Quelques remarques semblent, à ce sujet, nécessaires à rappeler. Les voici:
- Avoir un ministère de l’Information ou de la Communication n’est pas le signe évident que le pays est dirigé par une dictature. Des pays comme la France et la Grande-Bretagne, que l’on ne peut soupçonner d’être des dictatures, possèdent un département ministériel chargé de l’information : respectivement le ministère de la Culture et de la Communication et the Secretary of state for culture, media and sport. Il suffit d’aller sur le site de ces deux derniers pour constater qu’ils jouent un rôle de promoteur des médias. Il est de même pour ce qui est de l’existence d’un organe public chargé de la communication extérieure. Pratiquement, aucun pays démocratique n’a fait l’économie d’une telle structure. La communication n’est-elle pas un outil dominant au service des nations et un enjeu de première importance ?
Offrir aux opinions minoritaires l’occasion et la possibilité de s’exprimer
- L’Etat reste un grand annonceur et se doit de réguler ses annonces afin qu’elles soient distribuées équitablement sachant qu’elles constituent une manne sans laquelle les médias ne peuvent survivre.
- L’Etat se doit de fournir des aides aux médias aussi bien directes qu’indirectes pour leur permettre d’assurer leur fonction, entre autres assurer la circulation libre des opinions et leur confrontation. La circulation de toutes les opinions. Car, l’Etat se doit d’offrir également aux opinions minoritaires l’occasion et la possibilité de s’exprimer. Des opinions souvent en retrait face à ce qu’on appelle les « idéologies dominantes » que les médias généralement adoptent.
- L’Etat joue un rôle primordial en matière de légifération et de réglementation du champ de la presse. Qui d’autre que l’Etat pourrait, par exemple, offrir un statut de la presse électronique en Tunisie? Qui serait capable de faire adopter, dans cet ordre d’idées, des textes juridiques –cela c’est fait en France : la loi Hadopi- pour distinguer un journal électronique d’un blog et mettre en place un dispositif pour aider ce type de média sinon une loi soumise par le gouvernement ?
Bref, le tout est dans le contenu que l’on entend donner à la mission que l’on souhaite confier à l’Etat.
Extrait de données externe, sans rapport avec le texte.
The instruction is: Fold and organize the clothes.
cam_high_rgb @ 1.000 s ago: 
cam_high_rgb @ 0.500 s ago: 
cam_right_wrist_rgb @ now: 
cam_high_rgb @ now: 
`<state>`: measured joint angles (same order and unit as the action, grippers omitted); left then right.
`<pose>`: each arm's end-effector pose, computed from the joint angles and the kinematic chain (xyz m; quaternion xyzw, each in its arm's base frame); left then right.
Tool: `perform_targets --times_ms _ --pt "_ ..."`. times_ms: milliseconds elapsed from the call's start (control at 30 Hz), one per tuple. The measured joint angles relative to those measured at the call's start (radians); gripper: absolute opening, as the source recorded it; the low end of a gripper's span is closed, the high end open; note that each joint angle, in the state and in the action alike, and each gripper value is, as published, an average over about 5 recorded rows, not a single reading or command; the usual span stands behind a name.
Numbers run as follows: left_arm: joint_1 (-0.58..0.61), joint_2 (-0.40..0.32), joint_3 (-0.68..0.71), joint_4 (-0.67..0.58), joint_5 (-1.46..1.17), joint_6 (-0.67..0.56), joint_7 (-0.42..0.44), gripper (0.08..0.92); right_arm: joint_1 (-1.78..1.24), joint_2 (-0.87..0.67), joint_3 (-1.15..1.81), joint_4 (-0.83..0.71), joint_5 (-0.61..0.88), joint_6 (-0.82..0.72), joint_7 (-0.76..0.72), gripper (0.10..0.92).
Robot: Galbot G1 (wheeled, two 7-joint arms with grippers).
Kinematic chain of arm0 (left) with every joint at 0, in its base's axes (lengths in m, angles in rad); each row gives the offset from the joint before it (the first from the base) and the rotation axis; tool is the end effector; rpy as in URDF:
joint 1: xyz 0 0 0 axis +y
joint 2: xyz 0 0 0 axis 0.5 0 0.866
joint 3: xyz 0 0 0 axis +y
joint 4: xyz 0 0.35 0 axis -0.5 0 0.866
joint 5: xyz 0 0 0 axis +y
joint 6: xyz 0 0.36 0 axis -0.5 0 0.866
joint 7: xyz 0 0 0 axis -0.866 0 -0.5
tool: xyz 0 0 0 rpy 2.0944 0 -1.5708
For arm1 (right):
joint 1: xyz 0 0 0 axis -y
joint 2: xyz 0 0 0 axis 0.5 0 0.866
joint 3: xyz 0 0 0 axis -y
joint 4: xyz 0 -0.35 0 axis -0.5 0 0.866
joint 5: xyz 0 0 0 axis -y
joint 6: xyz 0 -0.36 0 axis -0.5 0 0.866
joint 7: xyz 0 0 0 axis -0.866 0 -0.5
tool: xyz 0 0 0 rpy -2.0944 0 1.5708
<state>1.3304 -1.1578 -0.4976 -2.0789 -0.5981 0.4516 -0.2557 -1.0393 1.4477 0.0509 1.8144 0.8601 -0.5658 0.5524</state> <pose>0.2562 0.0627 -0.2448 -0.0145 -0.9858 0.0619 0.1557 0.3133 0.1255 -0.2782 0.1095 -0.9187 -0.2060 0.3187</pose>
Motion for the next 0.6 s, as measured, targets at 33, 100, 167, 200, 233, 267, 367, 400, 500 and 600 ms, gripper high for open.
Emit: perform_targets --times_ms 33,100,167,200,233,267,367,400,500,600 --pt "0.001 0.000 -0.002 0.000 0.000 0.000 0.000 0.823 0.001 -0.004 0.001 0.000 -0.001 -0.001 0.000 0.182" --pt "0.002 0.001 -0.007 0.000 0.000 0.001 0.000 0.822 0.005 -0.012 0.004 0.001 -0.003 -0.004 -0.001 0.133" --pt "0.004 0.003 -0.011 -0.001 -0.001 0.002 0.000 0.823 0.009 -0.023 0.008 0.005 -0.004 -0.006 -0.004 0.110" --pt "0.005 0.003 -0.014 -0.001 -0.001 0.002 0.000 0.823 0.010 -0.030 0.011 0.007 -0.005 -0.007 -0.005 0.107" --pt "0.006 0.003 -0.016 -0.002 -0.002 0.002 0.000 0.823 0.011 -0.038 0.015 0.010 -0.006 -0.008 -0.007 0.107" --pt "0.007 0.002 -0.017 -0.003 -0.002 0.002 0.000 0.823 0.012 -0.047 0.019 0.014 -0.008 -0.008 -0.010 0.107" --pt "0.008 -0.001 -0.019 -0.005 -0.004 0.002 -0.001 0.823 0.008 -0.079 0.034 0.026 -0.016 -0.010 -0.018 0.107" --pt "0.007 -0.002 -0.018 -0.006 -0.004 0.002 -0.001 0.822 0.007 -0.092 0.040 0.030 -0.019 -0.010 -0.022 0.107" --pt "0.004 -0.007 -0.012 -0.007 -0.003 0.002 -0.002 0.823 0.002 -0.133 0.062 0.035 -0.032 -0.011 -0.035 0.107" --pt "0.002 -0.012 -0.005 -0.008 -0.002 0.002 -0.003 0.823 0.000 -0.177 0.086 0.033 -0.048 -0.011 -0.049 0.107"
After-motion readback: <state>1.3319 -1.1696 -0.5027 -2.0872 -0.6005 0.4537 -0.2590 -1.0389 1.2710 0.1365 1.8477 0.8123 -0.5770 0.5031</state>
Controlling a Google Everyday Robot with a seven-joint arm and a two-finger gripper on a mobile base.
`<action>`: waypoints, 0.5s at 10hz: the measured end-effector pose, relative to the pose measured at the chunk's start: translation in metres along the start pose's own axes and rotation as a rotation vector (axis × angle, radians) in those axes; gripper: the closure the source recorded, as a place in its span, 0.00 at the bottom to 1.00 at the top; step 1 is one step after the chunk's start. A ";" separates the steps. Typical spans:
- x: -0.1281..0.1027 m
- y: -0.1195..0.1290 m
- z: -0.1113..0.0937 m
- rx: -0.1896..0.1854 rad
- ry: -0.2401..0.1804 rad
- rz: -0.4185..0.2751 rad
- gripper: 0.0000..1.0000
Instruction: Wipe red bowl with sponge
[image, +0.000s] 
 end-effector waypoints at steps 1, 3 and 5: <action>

Or, force est de constater que les missions d’une structure chargée de l’information dans un pays démocratique sont bien différentes de celles d’une dictature. Beaucoup d’acteurs semblent, du fait d’avoir sollicité Youssef Chahed d’intervenir en faveur des médias, l’avoir –heureusement et enfin- bien compris.
Une des plus grandes spécialistes des médias, la professeure de la Sorbonne, ancienne directrice de l’IFP (Institut Français de Presse), Nadine Toussaint Desmoulins assure que « l’économie de l’information est constamment dépendante du pouvoir politique » et que ce dernier « intervient à titre divers dans l’économie de l’information » (dixit Nadine Toussaint, « L’économie des médias », Paris : PUF, série Que sais-je, 2015, 128 pages).